It’s every author’s dream come true: A book you can’t lend and can’t duplicate. You can’t even reread it—to go back even a single page, you’d have to buy a whole new copy. Think of the royalties!
That’s precisely what may have gone through the mind of Koji Suzuki, a writer considered the Stephen King of Japan, when he received a commission from the Hayashi Paper Corporation for a horror story with a toilet-related theme.
The tale, it turned out, was to be printed on a roll of toilet paper!
The nine-chapter novella that resulted, called Drop, tells of a nasty spirit who makes his home in a toilet. The notion of potty-dwelling monsters who reach out and grab you when you’re at your most vulnerable is well established in Japan. Stories about them are usually used—like scary stories everywhere—to keep kids from misbehaving.
But Drop is for grownups. Its entire artistically printed text (in Japanese, of course) takes up only about three feet, short enough to read in a single bathroom break at work. Best of all, once you’ve finished, the boss can’t accuse you of dawdling, since all the evidence has been flushed away.
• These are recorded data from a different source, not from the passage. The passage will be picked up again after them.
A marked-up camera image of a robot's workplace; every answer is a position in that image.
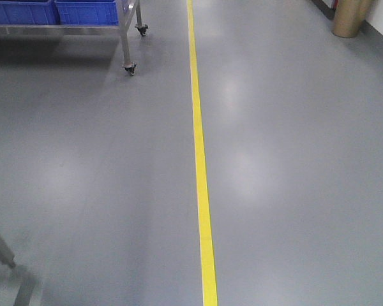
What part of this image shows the stainless steel wheeled cart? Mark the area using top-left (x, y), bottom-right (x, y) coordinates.
top-left (0, 0), bottom-right (149, 76)

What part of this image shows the blue bin on cart right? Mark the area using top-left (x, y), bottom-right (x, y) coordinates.
top-left (54, 0), bottom-right (119, 26)

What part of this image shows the blue bin on cart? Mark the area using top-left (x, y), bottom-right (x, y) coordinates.
top-left (0, 1), bottom-right (60, 25)
top-left (54, 0), bottom-right (119, 26)

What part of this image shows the brown cardboard tube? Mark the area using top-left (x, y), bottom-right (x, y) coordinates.
top-left (332, 0), bottom-right (373, 38)

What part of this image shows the blue bin on cart left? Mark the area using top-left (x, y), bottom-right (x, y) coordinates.
top-left (0, 1), bottom-right (60, 25)

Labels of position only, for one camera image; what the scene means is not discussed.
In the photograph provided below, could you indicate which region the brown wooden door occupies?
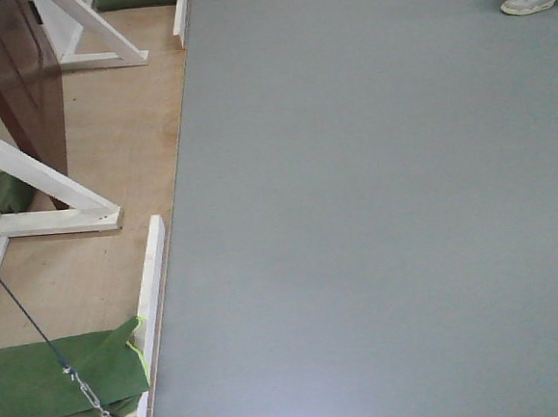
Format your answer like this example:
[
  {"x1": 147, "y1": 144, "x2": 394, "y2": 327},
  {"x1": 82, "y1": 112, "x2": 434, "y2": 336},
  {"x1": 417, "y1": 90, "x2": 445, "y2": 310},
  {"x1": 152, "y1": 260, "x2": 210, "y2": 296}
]
[{"x1": 0, "y1": 0, "x2": 74, "y2": 216}]

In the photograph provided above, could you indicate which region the plywood base platform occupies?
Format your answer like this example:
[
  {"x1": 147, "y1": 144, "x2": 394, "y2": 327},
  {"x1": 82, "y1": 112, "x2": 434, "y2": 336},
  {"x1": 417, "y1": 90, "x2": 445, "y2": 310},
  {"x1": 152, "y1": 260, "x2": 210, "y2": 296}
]
[{"x1": 0, "y1": 6, "x2": 186, "y2": 350}]

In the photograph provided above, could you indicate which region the white near diagonal brace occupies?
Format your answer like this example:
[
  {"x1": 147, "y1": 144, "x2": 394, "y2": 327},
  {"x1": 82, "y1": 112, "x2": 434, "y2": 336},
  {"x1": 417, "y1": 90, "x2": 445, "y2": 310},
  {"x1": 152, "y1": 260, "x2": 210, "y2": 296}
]
[{"x1": 0, "y1": 139, "x2": 122, "y2": 238}]

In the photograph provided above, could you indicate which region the white diagonal brace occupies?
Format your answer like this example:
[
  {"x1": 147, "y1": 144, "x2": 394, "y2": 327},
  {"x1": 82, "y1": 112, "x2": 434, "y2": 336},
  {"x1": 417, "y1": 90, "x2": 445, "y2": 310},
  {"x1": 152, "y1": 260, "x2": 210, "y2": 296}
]
[
  {"x1": 30, "y1": 0, "x2": 149, "y2": 71},
  {"x1": 0, "y1": 139, "x2": 122, "y2": 238}
]

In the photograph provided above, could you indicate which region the metal turnbuckle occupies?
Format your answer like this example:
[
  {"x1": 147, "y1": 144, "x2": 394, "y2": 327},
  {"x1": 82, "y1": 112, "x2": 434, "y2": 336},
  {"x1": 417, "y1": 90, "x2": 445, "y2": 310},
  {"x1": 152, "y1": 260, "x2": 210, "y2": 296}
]
[{"x1": 62, "y1": 364, "x2": 112, "y2": 417}]

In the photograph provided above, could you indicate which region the green sandbag behind brace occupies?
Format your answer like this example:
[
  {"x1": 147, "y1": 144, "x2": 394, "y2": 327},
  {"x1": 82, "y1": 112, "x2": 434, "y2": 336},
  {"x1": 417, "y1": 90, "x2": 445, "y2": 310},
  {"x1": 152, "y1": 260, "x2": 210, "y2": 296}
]
[{"x1": 0, "y1": 171, "x2": 36, "y2": 214}]

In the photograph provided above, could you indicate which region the white far diagonal brace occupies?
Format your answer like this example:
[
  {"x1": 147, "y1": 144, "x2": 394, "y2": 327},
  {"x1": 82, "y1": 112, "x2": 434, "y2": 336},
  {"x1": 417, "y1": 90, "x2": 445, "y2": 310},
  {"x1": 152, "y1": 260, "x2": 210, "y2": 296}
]
[{"x1": 30, "y1": 0, "x2": 149, "y2": 71}]

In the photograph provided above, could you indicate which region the green near sandbag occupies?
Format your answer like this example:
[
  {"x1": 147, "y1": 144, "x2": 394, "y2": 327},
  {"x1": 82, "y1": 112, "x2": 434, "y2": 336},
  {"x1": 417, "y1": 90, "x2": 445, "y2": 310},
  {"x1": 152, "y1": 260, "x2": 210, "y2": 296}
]
[{"x1": 0, "y1": 317, "x2": 150, "y2": 417}]

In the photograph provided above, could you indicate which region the white left sneaker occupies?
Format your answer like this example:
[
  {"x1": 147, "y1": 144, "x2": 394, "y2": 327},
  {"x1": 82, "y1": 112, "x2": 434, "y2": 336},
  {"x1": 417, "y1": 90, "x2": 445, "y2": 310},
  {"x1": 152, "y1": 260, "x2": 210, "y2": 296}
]
[{"x1": 500, "y1": 0, "x2": 556, "y2": 16}]

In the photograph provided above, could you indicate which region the white near edge rail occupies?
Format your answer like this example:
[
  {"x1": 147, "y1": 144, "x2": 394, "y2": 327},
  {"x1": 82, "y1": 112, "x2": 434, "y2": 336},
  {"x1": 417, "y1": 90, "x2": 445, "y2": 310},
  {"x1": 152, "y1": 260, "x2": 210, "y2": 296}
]
[{"x1": 133, "y1": 214, "x2": 166, "y2": 417}]

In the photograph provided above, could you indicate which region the white edge rail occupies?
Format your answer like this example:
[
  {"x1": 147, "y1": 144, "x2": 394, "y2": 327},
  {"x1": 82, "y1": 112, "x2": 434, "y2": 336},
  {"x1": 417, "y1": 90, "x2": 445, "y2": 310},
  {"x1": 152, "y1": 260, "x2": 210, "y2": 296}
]
[
  {"x1": 133, "y1": 214, "x2": 166, "y2": 417},
  {"x1": 173, "y1": 0, "x2": 189, "y2": 48}
]

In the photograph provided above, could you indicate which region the white far edge rail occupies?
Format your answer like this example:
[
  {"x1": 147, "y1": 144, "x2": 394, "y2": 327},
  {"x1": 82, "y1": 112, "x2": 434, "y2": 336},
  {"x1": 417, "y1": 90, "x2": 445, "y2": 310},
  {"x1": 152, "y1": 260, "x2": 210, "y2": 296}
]
[{"x1": 173, "y1": 0, "x2": 189, "y2": 48}]

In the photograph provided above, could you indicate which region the dark tension cable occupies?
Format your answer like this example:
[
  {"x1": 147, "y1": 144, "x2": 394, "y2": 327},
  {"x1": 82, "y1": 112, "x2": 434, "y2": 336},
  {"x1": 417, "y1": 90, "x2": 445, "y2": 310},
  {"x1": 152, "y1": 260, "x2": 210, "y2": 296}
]
[{"x1": 0, "y1": 236, "x2": 71, "y2": 377}]
Remarkably, Drop is not Hayashi Paper’s first venture into creative toilet paper content. One of the company’s earlier products was a roll printed with earthquake-survival information. What’s puzzling is why they selected this particular story as their first venture into fiction.
From the sound of it, one of Koji Suzuki’s earlier novels might have been a better choice. It’s title? Dark Water.